SUNAN Giri merupakan salah satu Wali Songo dan penyebar Islam yang berpengaruh di Tanah Jawa. Di balik ketokohannya, tersimpan kisah masa mudanya yang sarat makna. Raden Paku, nama asli Sunan Giri, ternyata merupakan santri unggulan dari Sunan Ampel, pendiri Pesantren Ampel Denta di Surabaya, Jawa Timur.
Dalam buku Sunan Giri karya Umar Hasjim, dikisahkan sejak usia 11 tahun, Raden Paku yang waktu itu masih dikenal dengan nama Joko Samodra sudah menunjukkan kesungguhan dalam mencari ilmu. Ia diantarkan ibu angkatnya, Nyai Gede Pinatih, dari Gresik ke Surabaya untuk belajar langsung kepada Raden Rahmat atau Sunan Ampel.
Awalnya, Joko Samodra rela bolak-balik Gresik Surabaya setiap hari hanya untuk mengaji. Namun, ketekunan dan semangatnya membuat Sunan Ampel tersentuh, lalu memintanya tinggal di pesantren. Dari sinilah perjalanan intelektual dan spiritual Raden Paku dimulai.
Pesantren Ampel kala itu dikenal sebagai pusat pendidikan Islam yang sangat disegani. Sunan Ampel tak hanya mengajarkan ilmu agama, tapi juga membentuk karakter dan kepemimpinan para santrinya.
Joko Samodra tumbuh menjadi santri cerdas dan tekun, bahkan disebut lebih unggul dari teman-teman seangkatannya. Suatu malam, Sunan Ampel melihat cahaya terang memancar dari tubuh salah satu santri yang sedang salat tahajud. Untuk menandainya, ia mengikat ujung sarung santri tersebut.
Keesokan harinya, saat ditanya siapa yang merasa sarungnya terikat, Joko Samodra mengangkat tangan. Momen tersebut menjadi titik balik—Sunan Ampel meyakini bahwa pemuda ini memiliki keistimewaan.
Setelah menyelidiki lebih jauh, Sunan Ampel teringat pesan dari sepupunya, Syeikh Maulana Ishak, yang pernah menitipkan seorang anak sebelum kembali ke Samudra Pasai. Dari Nyai Gede Pinatih, diketahui bahwa Joko Samodra adalah anak kandung Syeikh Maulana Ishak.
Sunan Ampel pun mengganti nama Joko Samodra menjadi Raden Paku, sesuai dengan wasiat ayahnya. Sejak saat itu, Raden Paku mendapat bimbingan langsung dari Sunan Ampel dalam berbagai ilmu, mulai dari Fikih, Tauhid, hingga tafsir Al-Qur’an.
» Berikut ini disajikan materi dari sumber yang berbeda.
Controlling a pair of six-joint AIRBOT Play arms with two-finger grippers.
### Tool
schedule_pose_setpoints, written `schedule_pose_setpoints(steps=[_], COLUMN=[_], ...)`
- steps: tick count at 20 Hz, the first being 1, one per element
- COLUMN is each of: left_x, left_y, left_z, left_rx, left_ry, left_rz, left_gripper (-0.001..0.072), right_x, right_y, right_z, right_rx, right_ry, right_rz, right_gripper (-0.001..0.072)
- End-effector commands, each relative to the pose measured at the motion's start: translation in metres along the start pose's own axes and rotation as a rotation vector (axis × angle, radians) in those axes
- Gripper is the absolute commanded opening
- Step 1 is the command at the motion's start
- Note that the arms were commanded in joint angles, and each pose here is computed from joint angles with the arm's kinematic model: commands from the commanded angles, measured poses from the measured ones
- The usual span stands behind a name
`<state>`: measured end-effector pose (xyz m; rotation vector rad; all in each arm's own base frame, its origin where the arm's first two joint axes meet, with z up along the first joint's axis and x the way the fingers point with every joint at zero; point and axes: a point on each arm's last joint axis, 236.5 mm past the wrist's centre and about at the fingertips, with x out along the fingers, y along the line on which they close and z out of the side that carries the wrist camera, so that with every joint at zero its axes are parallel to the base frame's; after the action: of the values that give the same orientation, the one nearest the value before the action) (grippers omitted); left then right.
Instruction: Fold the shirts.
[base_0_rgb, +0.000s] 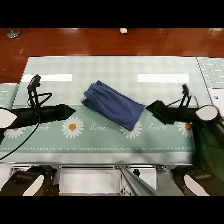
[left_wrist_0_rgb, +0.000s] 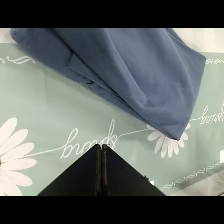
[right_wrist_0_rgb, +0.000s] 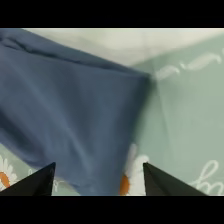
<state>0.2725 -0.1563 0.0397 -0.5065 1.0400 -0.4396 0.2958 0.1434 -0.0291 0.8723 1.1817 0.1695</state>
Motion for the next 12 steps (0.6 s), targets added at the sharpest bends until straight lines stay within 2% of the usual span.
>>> schedule_pose_setpoints(steps=[1, 4, 9, 10, 12], left_x=[0.003, 0.005, 0.010, 0.010, 0.011], left_y=[0.003, 0.004, 0.008, 0.009, 0.009], left_z=[0.004, 0.003, 0.001, 0.001, 0.000], left_rx=[-0.006, -0.009, -0.021, -0.023, -0.025], left_ry=[-0.010, -0.005, 0.014, 0.017, 0.020], left_rz=[0.006, 0.009, 0.015, 0.017, 0.017], left_gripper=[0.0021, 0.0021, 0.0020, 0.0021, 0.0021], right_x=[0.025, 0.046, 0.098, 0.106, 0.112], right_y=[-0.021, -0.017, 0.003, 0.010, 0.034], right_z=[-0.039, -0.044, -0.051, -0.045, -0.032], right_rx=[0.057, 0.043, -0.029, -0.041, -0.112], right_ry=[0.166, 0.318, 0.412, 0.407, 0.413], right_rz=[0.008, -0.002, -0.028, -0.024, 0.018], right_gripper=[0.0613, 0.0613, 0.0613, 0.0580, 0.0031])
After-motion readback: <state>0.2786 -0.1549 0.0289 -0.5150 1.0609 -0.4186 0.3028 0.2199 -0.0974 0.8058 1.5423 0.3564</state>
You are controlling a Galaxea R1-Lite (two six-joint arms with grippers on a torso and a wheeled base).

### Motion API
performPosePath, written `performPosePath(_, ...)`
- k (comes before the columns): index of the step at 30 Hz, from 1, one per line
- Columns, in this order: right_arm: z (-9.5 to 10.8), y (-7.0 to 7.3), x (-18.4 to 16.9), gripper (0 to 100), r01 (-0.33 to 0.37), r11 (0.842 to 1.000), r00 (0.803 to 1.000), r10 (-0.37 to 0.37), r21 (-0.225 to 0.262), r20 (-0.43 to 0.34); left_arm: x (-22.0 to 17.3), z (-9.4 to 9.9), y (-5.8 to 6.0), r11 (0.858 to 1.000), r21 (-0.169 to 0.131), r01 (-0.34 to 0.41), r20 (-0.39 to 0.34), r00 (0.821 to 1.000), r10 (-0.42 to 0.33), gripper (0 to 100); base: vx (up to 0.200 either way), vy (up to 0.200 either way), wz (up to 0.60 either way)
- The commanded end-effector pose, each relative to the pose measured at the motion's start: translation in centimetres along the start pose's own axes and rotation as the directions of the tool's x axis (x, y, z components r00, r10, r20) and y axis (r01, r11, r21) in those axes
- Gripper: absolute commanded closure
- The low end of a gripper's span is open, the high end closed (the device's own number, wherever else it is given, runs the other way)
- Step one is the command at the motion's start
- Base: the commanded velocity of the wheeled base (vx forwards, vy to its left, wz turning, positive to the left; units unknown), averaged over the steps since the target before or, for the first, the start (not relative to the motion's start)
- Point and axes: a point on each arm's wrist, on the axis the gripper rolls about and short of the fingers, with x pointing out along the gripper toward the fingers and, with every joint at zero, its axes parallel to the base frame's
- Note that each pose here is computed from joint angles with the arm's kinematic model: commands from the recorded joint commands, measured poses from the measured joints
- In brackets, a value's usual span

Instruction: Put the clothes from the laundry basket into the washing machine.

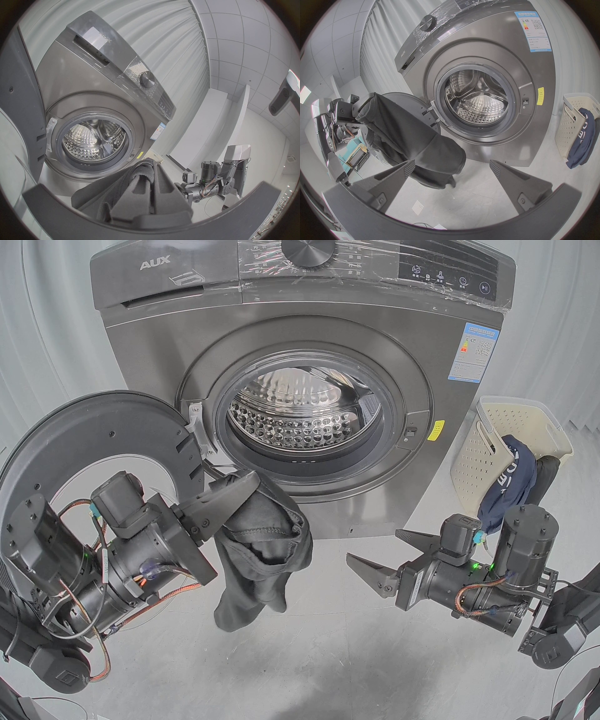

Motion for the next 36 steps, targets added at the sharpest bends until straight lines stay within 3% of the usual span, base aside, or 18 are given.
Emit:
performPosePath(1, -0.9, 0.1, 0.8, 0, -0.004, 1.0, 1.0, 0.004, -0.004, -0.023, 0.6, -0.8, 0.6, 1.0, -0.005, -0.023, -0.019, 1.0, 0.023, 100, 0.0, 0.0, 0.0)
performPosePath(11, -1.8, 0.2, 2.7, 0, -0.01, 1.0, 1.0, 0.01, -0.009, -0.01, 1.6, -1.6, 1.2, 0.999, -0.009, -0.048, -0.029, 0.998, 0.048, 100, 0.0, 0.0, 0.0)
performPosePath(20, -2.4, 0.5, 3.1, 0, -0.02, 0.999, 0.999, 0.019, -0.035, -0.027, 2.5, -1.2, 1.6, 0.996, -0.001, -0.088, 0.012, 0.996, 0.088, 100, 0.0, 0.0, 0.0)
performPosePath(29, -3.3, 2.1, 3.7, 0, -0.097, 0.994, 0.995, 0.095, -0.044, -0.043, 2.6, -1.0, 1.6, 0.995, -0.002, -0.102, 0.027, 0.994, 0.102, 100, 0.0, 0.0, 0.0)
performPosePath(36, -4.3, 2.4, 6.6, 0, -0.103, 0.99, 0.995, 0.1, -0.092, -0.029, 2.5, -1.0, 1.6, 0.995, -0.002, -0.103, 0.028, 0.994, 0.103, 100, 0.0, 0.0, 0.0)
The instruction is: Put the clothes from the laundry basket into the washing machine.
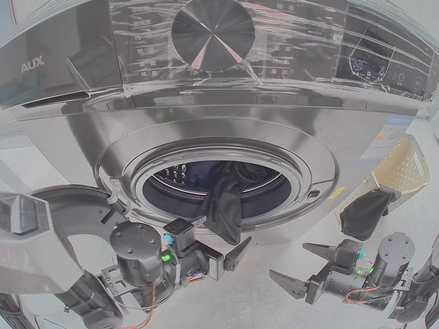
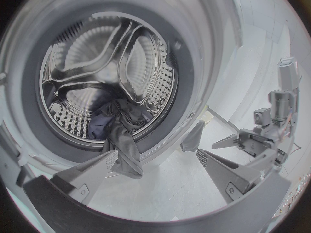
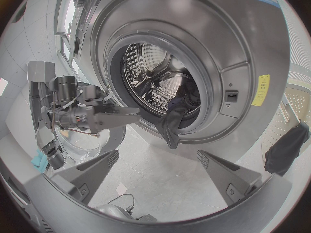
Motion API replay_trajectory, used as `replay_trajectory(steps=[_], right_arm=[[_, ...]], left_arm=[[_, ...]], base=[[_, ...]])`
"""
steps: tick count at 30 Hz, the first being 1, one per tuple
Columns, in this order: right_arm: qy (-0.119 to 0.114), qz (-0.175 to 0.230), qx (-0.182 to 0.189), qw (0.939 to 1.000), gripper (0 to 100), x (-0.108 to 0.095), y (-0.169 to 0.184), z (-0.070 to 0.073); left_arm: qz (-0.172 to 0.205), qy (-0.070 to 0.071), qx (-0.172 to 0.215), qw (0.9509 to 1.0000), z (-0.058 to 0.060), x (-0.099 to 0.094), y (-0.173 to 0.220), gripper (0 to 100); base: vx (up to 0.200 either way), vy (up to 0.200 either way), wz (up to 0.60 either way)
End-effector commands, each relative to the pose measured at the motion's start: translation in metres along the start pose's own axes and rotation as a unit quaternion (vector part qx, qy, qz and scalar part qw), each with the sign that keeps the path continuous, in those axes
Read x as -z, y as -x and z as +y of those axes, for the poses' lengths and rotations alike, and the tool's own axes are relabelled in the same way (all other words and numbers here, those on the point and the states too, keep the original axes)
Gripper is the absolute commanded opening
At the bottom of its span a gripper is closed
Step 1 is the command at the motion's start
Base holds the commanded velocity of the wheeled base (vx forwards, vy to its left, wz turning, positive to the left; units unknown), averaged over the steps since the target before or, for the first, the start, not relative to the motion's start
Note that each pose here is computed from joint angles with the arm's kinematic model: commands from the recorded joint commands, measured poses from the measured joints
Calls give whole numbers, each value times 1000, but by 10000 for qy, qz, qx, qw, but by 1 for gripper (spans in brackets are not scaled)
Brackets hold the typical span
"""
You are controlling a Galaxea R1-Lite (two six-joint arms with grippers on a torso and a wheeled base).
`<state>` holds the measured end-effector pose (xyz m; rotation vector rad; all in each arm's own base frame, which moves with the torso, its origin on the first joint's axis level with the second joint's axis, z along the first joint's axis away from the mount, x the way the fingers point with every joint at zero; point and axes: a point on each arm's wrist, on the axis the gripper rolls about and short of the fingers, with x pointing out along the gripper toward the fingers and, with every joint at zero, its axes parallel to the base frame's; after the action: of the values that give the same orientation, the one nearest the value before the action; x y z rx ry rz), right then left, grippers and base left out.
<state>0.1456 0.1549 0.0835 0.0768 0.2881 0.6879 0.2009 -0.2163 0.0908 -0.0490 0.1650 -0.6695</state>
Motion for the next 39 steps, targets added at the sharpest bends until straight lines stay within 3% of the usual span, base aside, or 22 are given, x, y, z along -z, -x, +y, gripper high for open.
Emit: replay_trajectory(steps=[1, 9, 13, 25, 28, 36, 39], right_arm=[[-83, -260, 33, 9996, 100, -9, 27, -4], [-202, -611, 441, 9970, 100, -23, 47, -10], [-201, -667, 801, 9944, 100, -28, 59, -23], [-271, -502, 1195, 9912, 100, -25, 103, -32], [-273, -630, 1233, 9900, 100, -26, 116, -32], [-291, -789, 1479, 9854, 100, -24, 134, -36], [-298, -750, 1470, 9858, 100, -22, 136, -36]], left_arm=[[-447, 45, 123, 9989, -5, -21, 48, 100], [-604, 52, 2, 9982, 7, -25, 88, 100], [-706, 9, -276, 9971, 24, -29, 109, 100], [-1017, -6, -549, 9933, 35, -36, 144, 100], [-1108, -2, -633, 9918, 38, -41, 157, 100], [-947, -35, -635, 9935, 40, -38, 202, 100], [-690, -41, -743, 9948, 42, -34, 209, 100]], base=[[-200, 0, 0], [-200, 0, 0], [-200, 0, 0], [-200, 0, 0], [-200, 0, 0], [0, 0, 0], [0, 0, 0]])
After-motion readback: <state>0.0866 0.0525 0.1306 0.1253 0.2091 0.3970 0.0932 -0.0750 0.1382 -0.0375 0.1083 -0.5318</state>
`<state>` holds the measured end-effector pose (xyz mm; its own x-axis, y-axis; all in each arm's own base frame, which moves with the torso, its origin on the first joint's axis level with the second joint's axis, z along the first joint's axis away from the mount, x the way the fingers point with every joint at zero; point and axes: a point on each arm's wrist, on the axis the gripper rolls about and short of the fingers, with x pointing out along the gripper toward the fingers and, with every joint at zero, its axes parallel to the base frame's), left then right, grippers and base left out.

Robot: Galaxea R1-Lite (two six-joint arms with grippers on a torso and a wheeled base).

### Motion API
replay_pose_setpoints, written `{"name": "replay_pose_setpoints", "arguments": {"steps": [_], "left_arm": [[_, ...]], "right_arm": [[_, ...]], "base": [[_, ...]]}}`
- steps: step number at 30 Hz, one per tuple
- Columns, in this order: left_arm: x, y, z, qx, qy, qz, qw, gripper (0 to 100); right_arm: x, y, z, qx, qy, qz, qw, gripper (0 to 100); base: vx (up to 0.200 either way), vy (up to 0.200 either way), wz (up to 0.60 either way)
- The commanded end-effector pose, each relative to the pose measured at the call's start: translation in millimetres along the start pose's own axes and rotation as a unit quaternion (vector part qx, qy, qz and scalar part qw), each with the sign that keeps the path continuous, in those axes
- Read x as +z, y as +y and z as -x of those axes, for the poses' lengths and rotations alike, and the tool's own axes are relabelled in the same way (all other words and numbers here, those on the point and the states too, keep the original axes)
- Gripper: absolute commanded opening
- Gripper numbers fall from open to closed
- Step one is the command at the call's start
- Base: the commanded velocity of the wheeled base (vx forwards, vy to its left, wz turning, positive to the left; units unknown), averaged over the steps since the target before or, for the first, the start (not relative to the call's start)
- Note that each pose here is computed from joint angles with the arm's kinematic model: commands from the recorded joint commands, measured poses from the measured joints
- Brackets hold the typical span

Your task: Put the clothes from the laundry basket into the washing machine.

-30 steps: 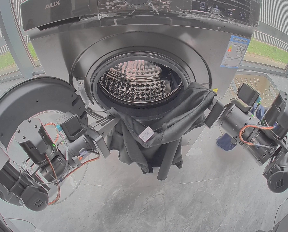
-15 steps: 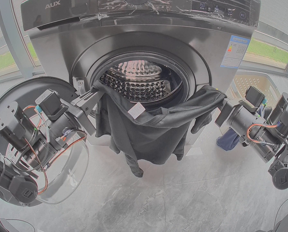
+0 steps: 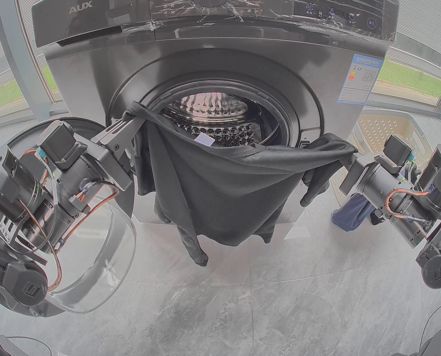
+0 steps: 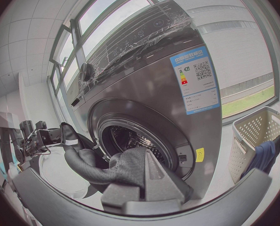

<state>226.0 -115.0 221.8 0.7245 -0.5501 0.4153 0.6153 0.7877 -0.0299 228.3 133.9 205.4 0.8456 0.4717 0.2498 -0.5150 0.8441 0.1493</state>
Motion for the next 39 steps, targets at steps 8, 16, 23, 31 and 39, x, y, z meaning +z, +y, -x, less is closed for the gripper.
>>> {"name": "replay_pose_setpoints", "arguments": {"steps": [8, 16, 23, 31, 39], "left_arm": [[6.8, 3.9, -2, 0.007, -0.015, -0.006, 0.9999, 0], [7.6, 3.6, -3, 0.006, -0.017, -0.006, 0.9998, 0], [7.2, 0.9, -4, 0.001, -0.016, -0.003, 0.9999, 0], [-11.5, -35.5, -14, -0.050, 0.006, 0.031, 0.9983, 0], [-18.4, -37.9, -26, -0.060, 0.006, 0.033, 0.9976, 0]], "right_arm": [[10, -6.9, 4, -0.011, -0.017, 0.017, 0.9996, 0], [18, -5.3, 7, -0.003, -0.029, 0.017, 0.9994, 0], [16, -4.3, 8, -0.001, -0.020, 0.016, 0.9997, 0], [-8, 10.0, 4, 0.023, 0.019, 0.001, 0.9996, 0], [-59, 29.3, -11, 0.040, 0.097, -0.004, 0.9945, 0]], "base": [[0.000, 0.000, 0.00], [0.000, 0.000, 0.00], [0.000, 0.000, 0.00], [0.000, 0.000, 0.00], [0.000, 0.000, 0.00]]}}
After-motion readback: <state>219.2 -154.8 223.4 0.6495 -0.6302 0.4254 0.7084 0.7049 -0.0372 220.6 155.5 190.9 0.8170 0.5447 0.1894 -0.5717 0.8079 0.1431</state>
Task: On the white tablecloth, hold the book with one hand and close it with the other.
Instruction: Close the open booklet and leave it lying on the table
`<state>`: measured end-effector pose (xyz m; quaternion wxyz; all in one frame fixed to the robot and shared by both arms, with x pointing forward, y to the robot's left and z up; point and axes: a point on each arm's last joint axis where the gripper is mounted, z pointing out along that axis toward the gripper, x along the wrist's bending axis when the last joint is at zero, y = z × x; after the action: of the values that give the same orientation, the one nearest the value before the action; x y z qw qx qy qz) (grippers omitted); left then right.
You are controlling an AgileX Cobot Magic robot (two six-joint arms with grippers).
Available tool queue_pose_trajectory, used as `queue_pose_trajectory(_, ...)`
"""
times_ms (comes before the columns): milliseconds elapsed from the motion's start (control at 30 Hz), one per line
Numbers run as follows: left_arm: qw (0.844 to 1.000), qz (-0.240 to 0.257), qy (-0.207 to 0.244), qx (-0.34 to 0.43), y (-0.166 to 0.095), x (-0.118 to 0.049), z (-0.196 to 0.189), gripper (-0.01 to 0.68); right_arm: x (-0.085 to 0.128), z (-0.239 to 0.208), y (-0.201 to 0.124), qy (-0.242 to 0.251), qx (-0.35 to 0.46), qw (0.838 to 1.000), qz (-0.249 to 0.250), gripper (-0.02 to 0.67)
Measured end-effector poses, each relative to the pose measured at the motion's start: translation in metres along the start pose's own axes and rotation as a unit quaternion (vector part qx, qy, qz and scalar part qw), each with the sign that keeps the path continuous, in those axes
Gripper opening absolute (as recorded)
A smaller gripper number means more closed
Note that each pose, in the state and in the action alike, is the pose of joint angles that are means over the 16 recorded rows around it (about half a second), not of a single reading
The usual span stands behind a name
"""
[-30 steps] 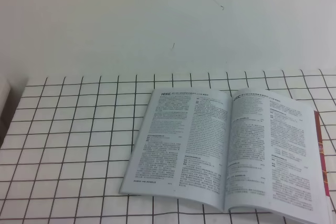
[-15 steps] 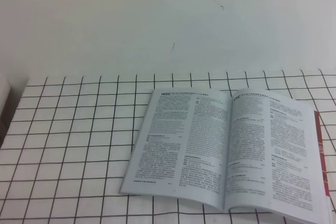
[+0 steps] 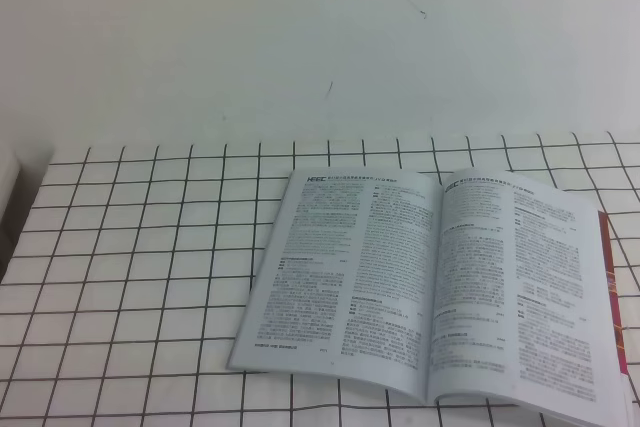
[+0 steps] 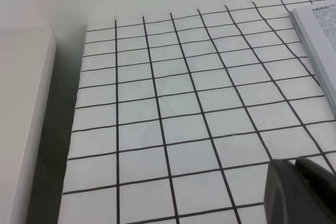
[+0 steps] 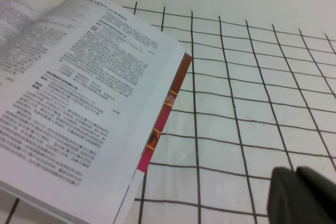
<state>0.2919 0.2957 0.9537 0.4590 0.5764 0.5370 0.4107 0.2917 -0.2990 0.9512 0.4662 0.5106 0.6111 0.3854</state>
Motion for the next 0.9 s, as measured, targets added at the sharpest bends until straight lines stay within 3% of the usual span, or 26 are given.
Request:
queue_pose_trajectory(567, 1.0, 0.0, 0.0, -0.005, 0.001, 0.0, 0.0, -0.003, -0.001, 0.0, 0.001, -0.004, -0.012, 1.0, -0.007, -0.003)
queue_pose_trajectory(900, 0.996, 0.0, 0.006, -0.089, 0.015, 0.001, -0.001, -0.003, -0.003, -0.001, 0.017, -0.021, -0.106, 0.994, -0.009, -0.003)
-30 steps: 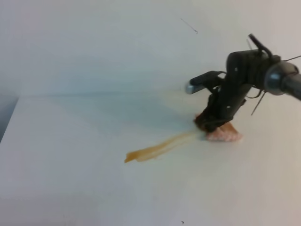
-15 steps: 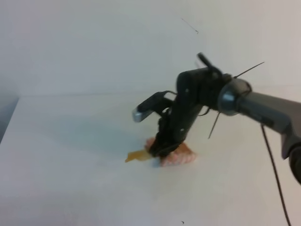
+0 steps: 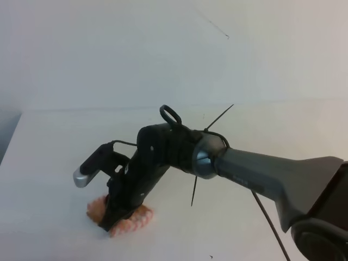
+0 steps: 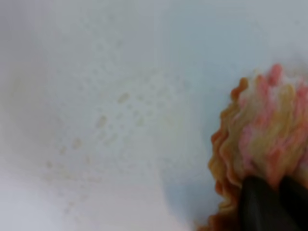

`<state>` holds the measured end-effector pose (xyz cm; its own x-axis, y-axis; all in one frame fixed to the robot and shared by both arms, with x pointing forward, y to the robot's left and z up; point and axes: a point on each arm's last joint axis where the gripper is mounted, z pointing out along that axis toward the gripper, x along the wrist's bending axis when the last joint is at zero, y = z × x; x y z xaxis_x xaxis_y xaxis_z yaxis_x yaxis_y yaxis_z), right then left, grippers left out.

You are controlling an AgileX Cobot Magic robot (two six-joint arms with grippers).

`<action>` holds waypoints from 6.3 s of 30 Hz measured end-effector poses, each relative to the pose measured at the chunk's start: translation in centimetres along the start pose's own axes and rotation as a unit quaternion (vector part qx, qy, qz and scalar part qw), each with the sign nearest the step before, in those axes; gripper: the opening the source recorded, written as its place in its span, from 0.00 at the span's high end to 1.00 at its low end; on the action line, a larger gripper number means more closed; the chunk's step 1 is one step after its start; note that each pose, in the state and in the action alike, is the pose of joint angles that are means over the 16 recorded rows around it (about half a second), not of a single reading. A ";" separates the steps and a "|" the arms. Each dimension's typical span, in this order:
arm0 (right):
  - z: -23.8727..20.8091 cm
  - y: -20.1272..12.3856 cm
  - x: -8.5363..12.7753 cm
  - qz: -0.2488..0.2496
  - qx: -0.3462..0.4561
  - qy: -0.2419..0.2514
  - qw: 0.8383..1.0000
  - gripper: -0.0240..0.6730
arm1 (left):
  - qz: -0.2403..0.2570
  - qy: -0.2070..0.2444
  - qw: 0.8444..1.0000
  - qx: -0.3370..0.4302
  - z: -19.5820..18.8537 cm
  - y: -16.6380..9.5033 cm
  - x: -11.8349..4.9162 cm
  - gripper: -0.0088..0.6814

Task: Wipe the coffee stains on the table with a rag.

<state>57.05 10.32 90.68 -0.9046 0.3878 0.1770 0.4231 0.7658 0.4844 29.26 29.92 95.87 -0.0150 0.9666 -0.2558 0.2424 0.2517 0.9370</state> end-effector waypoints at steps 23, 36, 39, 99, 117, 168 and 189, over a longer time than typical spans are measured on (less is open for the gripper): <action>-2.6 0.3 -7.0 0.096 -0.143 0.029 0.985 0.92 | 0.000 0.000 1.000 0.000 0.0 0.0 0.0 0.99; -10.4 -4.4 -16.2 0.178 -0.035 -0.190 0.965 0.92 | 0.000 0.000 1.000 0.000 0.0 0.0 0.0 0.99; -13.9 -4.8 -16.9 0.199 -0.027 -0.221 0.954 0.92 | 0.000 0.000 1.000 0.000 0.0 0.0 0.0 0.99; -36.1 -8.6 1.5 0.167 -0.145 -0.383 0.897 0.93 | 0.000 0.000 1.000 0.000 0.0 0.0 0.0 0.99; -35.5 -28.8 10.3 0.167 -0.210 -0.376 0.887 0.97 | 0.000 0.000 1.000 0.000 0.0 0.0 0.0 0.99; -29.4 -39.3 10.7 0.254 -0.410 -0.540 0.690 0.97 | 0.000 0.000 1.000 0.000 0.0 0.0 0.0 0.99; -27.5 -40.5 10.2 0.276 -0.389 -0.537 0.696 0.97 | 0.000 0.000 1.000 0.000 0.0 0.0 0.0 0.99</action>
<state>29.27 -30.79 96.41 0.1220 0.9923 -0.0200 0.1559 0.0007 0.9878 29.26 29.91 95.87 -0.0149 0.9665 -0.2561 0.2424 0.2519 0.9369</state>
Setelah menyelesaikan pendidikannya, Raden Paku mendirikan Pesantren Giri di Gresik, yang kemudian dikenal dengan nama Giri Kedaton. Tempat ini menjadi pusat dakwah Islam yang berpengaruh, tidak hanya di Jawa, tetapi juga di kawasan Nusantara seperti Kalimantan, Sulawesi, hingga Nusa Tenggara.
Sebagai Sunan Giri, ia memainkan peran strategis dalam penyebaran Islam melalui jalur pendidikan, pemerintahan, dan diplomasi budaya. Kepemimpinannya juga dikenal bijaksana dan moderat, menjadikan Giri sebagai simbol kekuatan Islam yang mencerahkan.